Paper Route
Dokumentarfilm, US 2002, Farbe+SW, 23 min., eOF
Diagonale 2019

Regie: Robert Frank
Ludwig Wüst lenkt in dem von ihm kuratierten
internationalen Kurzfilmprogramm den Blick auf ein
Kino jenseits des Mainstreams. Nach Orson Welles,
der sich einst als Abtrünniger des Hollywoodkinos, als
maverick bezeichnete, benennt Wüst seine Filmauswahl,
in der er ein paar Positionen seiner Maverick-
Gefährten präsentiert, die ihn in seiner langjährigen
Kinoarbeit inspirierten und begleiteten.
ein mann, ca. 50 jahre alt, steht im trenchcoat in
der wüste von arizona. er spricht einen monolog aus
„the merchant of venice“ von william shakespeare.
während er den berühmten shylock-monolog
deklamiert, kullern ein paar tränen über seine wangen,
der kalte wüstenwind lässt ihn frierend seiner
arbeit nachgehen.
dann sagt der mann plötzlich: CUT, NO GOOD!

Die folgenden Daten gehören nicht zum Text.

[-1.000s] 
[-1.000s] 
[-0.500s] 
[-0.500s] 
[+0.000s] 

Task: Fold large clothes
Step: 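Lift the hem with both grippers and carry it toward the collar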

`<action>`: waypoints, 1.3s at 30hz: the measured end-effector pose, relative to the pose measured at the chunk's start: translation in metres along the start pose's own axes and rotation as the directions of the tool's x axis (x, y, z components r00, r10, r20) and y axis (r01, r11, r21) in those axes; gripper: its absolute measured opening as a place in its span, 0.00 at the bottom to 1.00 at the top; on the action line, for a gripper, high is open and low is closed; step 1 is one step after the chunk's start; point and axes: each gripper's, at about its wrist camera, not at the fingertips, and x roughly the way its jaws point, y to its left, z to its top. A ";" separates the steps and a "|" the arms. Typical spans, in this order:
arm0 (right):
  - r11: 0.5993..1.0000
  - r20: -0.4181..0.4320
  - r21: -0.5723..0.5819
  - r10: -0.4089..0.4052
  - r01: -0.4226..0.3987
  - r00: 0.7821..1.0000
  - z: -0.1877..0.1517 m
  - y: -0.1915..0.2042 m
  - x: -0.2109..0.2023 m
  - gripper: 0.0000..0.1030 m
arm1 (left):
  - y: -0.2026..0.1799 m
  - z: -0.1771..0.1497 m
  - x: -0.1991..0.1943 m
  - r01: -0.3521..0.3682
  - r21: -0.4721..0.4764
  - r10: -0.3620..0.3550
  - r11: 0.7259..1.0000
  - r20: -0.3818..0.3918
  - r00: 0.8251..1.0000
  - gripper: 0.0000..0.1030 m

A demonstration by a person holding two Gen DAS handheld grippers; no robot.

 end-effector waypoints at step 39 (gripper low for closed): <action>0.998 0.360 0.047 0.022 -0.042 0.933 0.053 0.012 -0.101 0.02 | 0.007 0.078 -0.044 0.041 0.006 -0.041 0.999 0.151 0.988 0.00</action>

die szene wird abgebrochen, anschließend noch
unzählige male wiederholt.
orsen welles ist gerade dabei, seinen film The
Merchant of Venice (1969) endlich fertigzustellen,
und sei es in der wüste von arizona …
seit ich anfang der 1990er-jahre diese szene in
der doku The One-Man Band (1995) von vassili silovic
und oja kodar gesehen hatte, waren meine augen
weit geöffnet für ein kino, welches jenseits des mainstreams
stattfinden kann.
orson welles hat sich später bei seiner rede zum
„life achievement award“ als abtrünniger, als „maverick“
bezeichnet und betont, dass dies für ihn die einzige
möglichkeit war, seine filme zu machen … abseits
der traumfabrik hollywood.
seit dieser zeit bin ich im laufe meiner langjährigen
kinoarbeit auf weitere „maverick“-weggefährten
gestoßen. ein paar wenige möchte ich nun in meinem
carte-blanche-programm, anlässlich meines
diagonale-tribute, vorstellen.
robert frank und sein gigantisches werk (foto-/
film-/videoarbeiten) begleiten mich seit seiner werkschau
bei der diagonale 2003 … (to be continued!).

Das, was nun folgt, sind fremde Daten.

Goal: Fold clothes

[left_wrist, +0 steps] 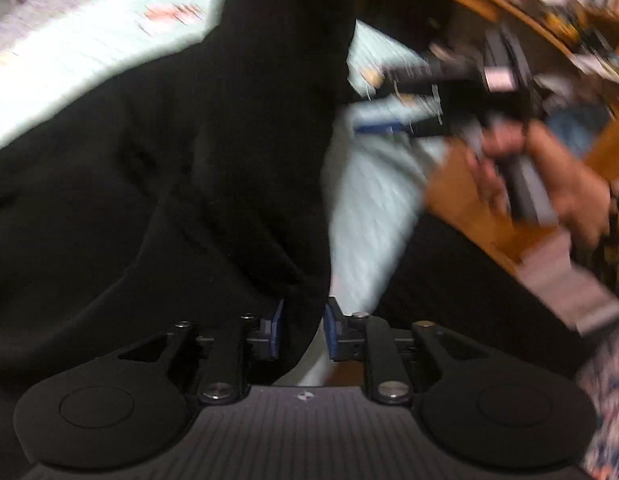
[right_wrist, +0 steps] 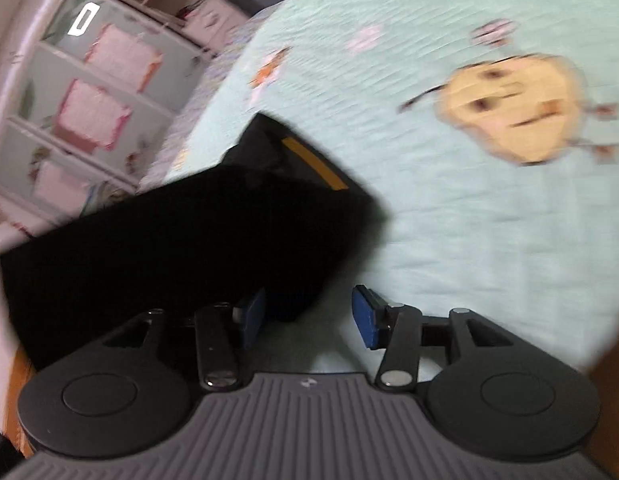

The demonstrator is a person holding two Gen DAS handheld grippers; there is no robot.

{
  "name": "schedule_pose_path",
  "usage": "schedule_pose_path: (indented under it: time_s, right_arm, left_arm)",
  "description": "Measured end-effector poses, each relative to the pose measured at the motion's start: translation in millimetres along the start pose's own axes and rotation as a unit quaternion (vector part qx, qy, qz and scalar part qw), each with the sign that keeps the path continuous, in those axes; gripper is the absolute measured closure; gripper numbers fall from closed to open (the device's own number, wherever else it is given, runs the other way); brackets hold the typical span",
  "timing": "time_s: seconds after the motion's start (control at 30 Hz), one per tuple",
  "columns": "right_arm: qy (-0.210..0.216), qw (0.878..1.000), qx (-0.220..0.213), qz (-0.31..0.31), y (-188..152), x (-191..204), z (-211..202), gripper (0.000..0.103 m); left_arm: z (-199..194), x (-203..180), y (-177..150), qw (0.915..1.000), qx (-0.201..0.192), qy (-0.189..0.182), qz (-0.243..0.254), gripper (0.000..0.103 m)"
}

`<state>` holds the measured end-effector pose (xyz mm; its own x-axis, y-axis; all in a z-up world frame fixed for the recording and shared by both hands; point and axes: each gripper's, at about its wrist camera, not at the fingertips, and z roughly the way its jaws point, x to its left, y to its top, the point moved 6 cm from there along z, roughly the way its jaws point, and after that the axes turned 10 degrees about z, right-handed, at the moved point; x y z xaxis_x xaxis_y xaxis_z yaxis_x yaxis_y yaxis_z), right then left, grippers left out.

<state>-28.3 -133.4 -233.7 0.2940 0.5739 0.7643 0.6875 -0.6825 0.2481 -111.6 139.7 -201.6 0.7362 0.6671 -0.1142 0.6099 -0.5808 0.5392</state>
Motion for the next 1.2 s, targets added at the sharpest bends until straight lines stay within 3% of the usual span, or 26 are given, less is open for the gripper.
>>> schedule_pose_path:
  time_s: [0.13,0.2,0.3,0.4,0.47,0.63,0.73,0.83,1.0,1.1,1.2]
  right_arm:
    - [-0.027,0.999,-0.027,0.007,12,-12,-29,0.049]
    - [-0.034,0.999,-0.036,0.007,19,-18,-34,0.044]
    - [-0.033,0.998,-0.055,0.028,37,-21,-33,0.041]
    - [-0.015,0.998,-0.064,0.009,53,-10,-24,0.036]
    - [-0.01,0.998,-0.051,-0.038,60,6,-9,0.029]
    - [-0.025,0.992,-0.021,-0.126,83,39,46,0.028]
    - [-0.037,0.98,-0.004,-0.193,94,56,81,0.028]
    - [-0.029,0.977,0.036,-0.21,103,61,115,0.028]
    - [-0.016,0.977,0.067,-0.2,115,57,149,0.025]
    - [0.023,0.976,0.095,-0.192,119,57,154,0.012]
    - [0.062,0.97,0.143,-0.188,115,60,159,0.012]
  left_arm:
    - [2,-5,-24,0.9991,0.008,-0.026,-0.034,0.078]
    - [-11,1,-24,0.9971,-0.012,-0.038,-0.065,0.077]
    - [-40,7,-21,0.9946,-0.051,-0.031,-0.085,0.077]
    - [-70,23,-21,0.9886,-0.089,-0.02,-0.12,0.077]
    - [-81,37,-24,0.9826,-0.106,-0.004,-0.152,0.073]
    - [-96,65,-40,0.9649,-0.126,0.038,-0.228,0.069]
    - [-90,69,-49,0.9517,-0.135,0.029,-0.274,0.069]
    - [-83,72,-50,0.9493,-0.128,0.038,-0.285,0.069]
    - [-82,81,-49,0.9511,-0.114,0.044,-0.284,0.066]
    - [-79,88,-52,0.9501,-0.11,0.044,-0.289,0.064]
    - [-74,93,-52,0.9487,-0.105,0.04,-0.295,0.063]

Paper Route ist die wohl „leichtfüßigste“ unter seinen
videoarbeiten … so kann, soll, muss kino sein!
audrius stonys, ein großer poet des dokumentarischen
kinos aus litauen: seinem werk bin ich erst
jüngst auf die spur gekommen. Earth of the Blind,
kommt und seht!
marguerite duras, auch sie eine langjährige
weggefährtin für meine arbeit, ihr kino ein beinahe
unbekannter schatz des kinematografischen welterbes:
L’homme atlantique.
last, but not least: artavazd pelechian, sein
symphonisches werk Menk, kino pur als krönender
abschluss … wünsche gute projektion!!!!